ところが、この専門メーカーとしての技術を一般のコンシュマー・プロダクツに生かした製品が、今回御紹介するMX5000という4トラック・オープン・リール・デッキである。この製品の前に、MX7000という2トラック・38cm/sをメイン・フューチュアーとしたデッキが発売されているが、これは一般用というより、むしろ、セミプロ級の機器であった。MX5000がオタリの初めての一般オーディオ・マニアとの接触点とみてよいだろう。
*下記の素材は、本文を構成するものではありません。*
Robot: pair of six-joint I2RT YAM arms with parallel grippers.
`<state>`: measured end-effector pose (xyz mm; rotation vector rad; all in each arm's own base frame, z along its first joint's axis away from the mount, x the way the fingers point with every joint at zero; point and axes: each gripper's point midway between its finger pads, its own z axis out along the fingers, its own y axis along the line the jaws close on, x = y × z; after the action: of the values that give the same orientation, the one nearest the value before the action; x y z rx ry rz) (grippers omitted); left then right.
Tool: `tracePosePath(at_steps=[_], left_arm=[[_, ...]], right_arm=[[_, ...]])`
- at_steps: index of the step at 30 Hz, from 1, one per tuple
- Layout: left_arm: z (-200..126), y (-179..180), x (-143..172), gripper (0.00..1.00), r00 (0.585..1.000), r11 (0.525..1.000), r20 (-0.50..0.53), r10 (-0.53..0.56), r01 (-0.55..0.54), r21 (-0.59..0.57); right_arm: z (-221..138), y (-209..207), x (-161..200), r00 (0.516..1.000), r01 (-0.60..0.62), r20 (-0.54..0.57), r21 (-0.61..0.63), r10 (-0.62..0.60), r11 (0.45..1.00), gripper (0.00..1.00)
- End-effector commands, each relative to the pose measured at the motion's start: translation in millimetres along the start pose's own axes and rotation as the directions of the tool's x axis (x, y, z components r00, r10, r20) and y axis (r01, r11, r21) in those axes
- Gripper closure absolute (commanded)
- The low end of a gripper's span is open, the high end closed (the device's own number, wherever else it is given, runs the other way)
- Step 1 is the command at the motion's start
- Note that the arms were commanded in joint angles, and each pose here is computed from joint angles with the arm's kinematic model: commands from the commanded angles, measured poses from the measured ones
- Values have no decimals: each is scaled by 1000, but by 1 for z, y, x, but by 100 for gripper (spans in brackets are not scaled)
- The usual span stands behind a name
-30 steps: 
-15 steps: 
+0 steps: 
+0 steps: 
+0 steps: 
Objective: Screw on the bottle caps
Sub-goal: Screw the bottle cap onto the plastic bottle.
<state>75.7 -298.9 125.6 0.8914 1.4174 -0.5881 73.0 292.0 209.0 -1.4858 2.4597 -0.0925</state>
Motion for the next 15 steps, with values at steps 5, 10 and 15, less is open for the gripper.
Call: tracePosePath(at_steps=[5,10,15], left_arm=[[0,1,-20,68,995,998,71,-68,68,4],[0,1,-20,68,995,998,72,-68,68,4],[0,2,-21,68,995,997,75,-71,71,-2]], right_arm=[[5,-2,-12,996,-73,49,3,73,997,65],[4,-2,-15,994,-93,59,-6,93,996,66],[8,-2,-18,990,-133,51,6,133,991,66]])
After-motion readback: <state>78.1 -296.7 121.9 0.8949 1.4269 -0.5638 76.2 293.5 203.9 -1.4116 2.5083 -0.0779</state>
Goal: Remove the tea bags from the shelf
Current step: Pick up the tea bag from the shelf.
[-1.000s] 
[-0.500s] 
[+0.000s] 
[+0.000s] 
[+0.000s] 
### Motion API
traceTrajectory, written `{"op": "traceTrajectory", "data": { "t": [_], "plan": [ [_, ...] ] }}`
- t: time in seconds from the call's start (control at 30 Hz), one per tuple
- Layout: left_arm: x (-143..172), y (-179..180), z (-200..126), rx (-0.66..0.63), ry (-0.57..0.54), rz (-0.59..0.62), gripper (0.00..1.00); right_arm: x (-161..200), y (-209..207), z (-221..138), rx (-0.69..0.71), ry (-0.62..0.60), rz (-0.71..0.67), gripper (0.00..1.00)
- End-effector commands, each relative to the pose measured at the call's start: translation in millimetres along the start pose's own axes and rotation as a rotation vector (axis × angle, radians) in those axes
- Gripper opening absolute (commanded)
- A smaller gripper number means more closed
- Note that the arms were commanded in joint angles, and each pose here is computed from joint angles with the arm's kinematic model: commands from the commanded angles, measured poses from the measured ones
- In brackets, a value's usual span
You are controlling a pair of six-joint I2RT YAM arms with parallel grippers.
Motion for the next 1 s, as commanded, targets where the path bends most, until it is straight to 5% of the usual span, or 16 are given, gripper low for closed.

いきなり苦言を呈するのは、いささか気がひけないでもないが、同社の製品はその堅実で充実した内容にも拘わらず、なんともセンスの悪いデザインであって、プロ機として工場やラボの中でならともかく、アマチュアの音楽的雰囲気豊かな部屋へとけこむにはなんとも見栄えのしないのが残念である。この感覚でほ、巌しいマニアの目には耐えられないといわざるを得ない。技術が丸裸で飛び出したというのが誇張のないところであって、素材や、加工にお金がかかっていながら、それらを生かし切っていない。よく見れば、手造りらしい好ましい雰囲気や、まじめな製作態度がよくわかるのだが……、これから同社か第一線メーカーとして飛躍するのに直面しなければならない問題といえるだろう。
このような苦言は、私があえて言及するまでもなく、それぞれのユーザーの目に明白に見えることだが、あえて、このことに触れたのは、その内容のよさのゆえである。つまりなんとか、この点だけを改めれば、第一級の製品と思えるからこそである。
MX5000は3モーター、4ヘッドの高級4トラ・デッキで、きわめてオーソドックスな設計思想による製品だ。サウンド・オン・サウンド、エコー回路、オートリバース(再生のみ)といったアクセサリー機能を備えてはいるが、その基本的な性格は、プロ用の3モーター、3ヘッド・デッキにあって、これをグレードを落さずにコンシュマー製品にしたものと思える。トランスポートはヒステリシス・シンクロナス・モーターでキャプスタンをベルト駆動、サプライ、テイク・アップにはそれぞれ余裕のあるインダクション・モーターを使っている。走行系のレイアウトもアンペックス式のごくありきたりのもので、それだけに信頼度が高い。操作ボタンはよく考えられた碁盤型のプッシュ式でリレー・コントロールである。スクエアーなプッシュ・ボタンを採用しているので、押すポジションによって動作がやや不確実になるのが惜しまれるが、レイアウトのアイデアは高く評価したい。エレクトロニックスは、3段直結ICを使用し、現時点でのテープに広く適用するように半固定のバイアス・アジャストをそなえている。スイッチによる大ざっばな切換えではなく、オシレーターを使ってのバイアス・アジャストとした点にもこの製品が、ハイ・レベルのユーザーを狙ったものであることが知れるだろう。実際に使用してみて、その使いよさ、堅実性はプロ機そのものといってよく、録再オーバーオールでの特性ははよく確保され、ソースとモニターの切換試聴でも、かなり優れた性能を知ることができた。高域でのトーン・クォリティーはきわめてナチュラルなのが好ましく、表面的な音造りなどという姑息は感じられなかった。実質的に大変価値の高いテープ・デッキだと思う。